Justinian ousted Greek philosophers from Constantinople. They were not the first scholars at risk and they would not be the last. One imperial thought was they would not survive, but the east embraced them. The west lost out to scholasticism, while the east gained wisdom. In scattering far and wide, many went East to give the Persian poets access to the works of ancient Greece. Later they would be translated into Arabic and then passed on up through Spain to the West and received just after the death of Shakespeare, who prayed, sang, told old tales, and laughed at gilded butterflies. Persian literary tradition has butterflies and moths in love with light, drawn to flames, and candles on the threshold of despair. They wander in a force field of fate, find their way to the source, catch fire and are no more.

In Greek mythology, a butterfly of hope is given by the gods to man, which flutters out following catastrophe’s fallout. Know thyself, and you will know the universe and the gods from Delphi. The lantern philosopher from his barrel at the entrance to the city would insult passersby as a means of pulling them up sharp, making them think.

Shocking paradox interlaced with Persian poetry is aimed at unthinking believers.

Yesterday this day's madness did prepare; to-morrow's silence, triumph, or despair.

(Omar Khayyam)

Goethe saw the beginnings of the East in the West, whose other end was the East. He penned it in his celebrated and Koranic expressed line:

To god belongs the Orient, to god belongs the Occident. Northern and Southern lands rest in the peace of His hands.

What a gesture of reconciliation if the knowledgeable Ayatollah released the good doctor lingering in an Iranian dungeon.
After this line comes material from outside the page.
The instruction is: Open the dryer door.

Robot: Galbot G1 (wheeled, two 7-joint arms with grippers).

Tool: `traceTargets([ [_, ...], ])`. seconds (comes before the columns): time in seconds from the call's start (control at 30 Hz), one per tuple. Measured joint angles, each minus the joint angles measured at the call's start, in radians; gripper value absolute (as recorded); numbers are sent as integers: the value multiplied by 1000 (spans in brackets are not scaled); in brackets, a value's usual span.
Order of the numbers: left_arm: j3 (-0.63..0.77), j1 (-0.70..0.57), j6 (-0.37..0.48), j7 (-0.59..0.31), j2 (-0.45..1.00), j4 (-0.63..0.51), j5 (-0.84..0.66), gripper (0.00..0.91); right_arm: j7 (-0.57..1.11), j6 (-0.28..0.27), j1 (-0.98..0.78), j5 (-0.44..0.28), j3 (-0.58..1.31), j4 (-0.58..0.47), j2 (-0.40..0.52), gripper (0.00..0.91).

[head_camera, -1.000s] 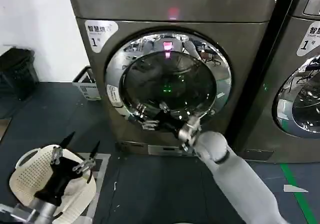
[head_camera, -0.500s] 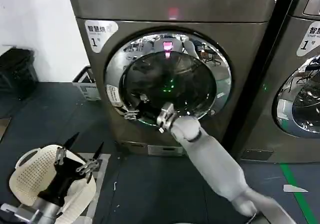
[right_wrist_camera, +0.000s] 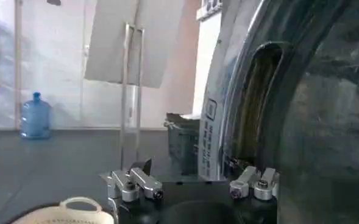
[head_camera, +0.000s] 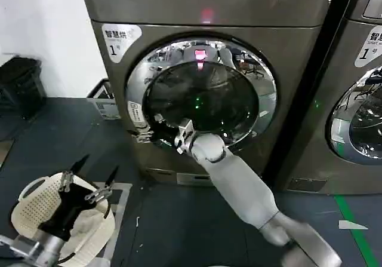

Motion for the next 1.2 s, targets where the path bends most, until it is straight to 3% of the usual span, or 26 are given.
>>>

Reminded of God’s creation and his extravagant provision; the abundance of seed-bearing plants and trees with seed-bearing fruit and useful scriptures for teaching, rebuking, correcting and training in righteousness, hopeful am I that it might serve as an inspirational note permitting the Ayatollah to show mercy and unlock the fearful prison where Dr. Ahmadreza Djalali is kept; protect him as a loved one and provide him with sunshine. To paraphrase one of Iran’s abundant poets, “long suffering of harsh punishment should not be allowed to deafen the sacred word.” With greater urgency and respect I ask you, the Supreme Leader of the Islamic Republic of Iran, to redirect the relevant authorities to secure the doctor's release. I do this knowing that human rights are respected in Islamic teaching and scholarship and that scholars are highly valued.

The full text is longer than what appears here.